◆ **Task requirements**:
Lines below containing the word "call" should be copied out.

++++++++++

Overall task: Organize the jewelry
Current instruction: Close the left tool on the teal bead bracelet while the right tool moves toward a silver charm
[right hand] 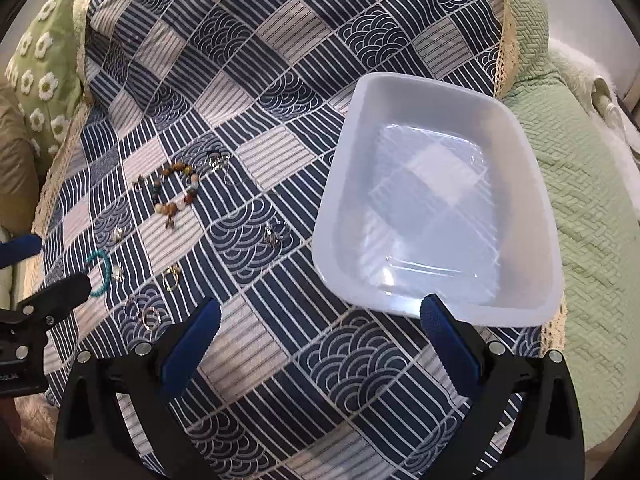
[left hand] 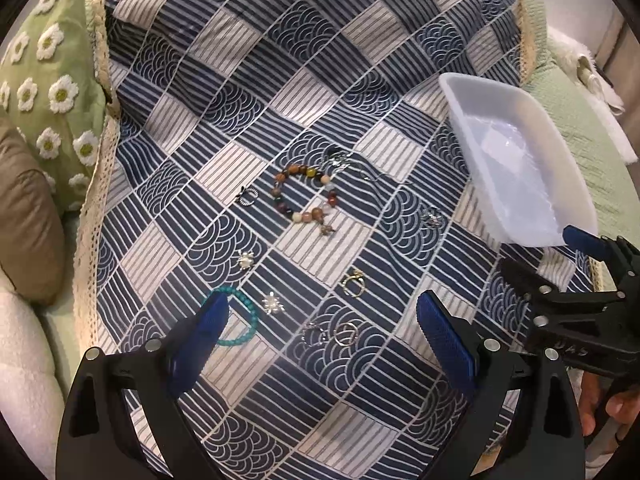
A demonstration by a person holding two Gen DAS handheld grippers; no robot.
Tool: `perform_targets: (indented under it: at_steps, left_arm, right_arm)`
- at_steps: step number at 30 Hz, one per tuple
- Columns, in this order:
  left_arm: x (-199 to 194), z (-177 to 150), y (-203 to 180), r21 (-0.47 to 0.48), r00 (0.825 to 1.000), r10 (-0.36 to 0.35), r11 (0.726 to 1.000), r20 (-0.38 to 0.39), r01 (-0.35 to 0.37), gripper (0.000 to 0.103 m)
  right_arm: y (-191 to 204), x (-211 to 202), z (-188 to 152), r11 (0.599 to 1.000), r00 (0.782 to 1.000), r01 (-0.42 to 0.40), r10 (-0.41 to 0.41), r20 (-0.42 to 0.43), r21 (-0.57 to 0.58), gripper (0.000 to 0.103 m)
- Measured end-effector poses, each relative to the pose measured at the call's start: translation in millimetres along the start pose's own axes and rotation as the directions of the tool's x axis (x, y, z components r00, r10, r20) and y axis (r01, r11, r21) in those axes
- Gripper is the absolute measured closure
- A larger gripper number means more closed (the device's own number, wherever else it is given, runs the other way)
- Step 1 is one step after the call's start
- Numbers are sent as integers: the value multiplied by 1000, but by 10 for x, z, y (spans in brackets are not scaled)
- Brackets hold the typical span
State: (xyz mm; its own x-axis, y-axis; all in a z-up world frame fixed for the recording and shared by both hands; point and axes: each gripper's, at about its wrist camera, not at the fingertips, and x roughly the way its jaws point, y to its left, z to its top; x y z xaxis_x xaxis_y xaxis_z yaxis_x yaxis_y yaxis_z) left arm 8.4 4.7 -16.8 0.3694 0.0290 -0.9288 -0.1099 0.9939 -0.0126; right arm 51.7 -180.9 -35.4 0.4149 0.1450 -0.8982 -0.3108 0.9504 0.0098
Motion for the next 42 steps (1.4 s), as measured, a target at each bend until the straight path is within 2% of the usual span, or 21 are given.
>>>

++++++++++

◆ **Answer to this exercise**:
- Measured end-effector poses, each relative to the pose measured at the call's start: translation in millimetres along the start pose's own axes and rotation as the directions of the tool's x axis (x, y, z components r00, r10, r20) and y axis (r01, r11, r21) in those axes
- Step 1 is one step after the call's start

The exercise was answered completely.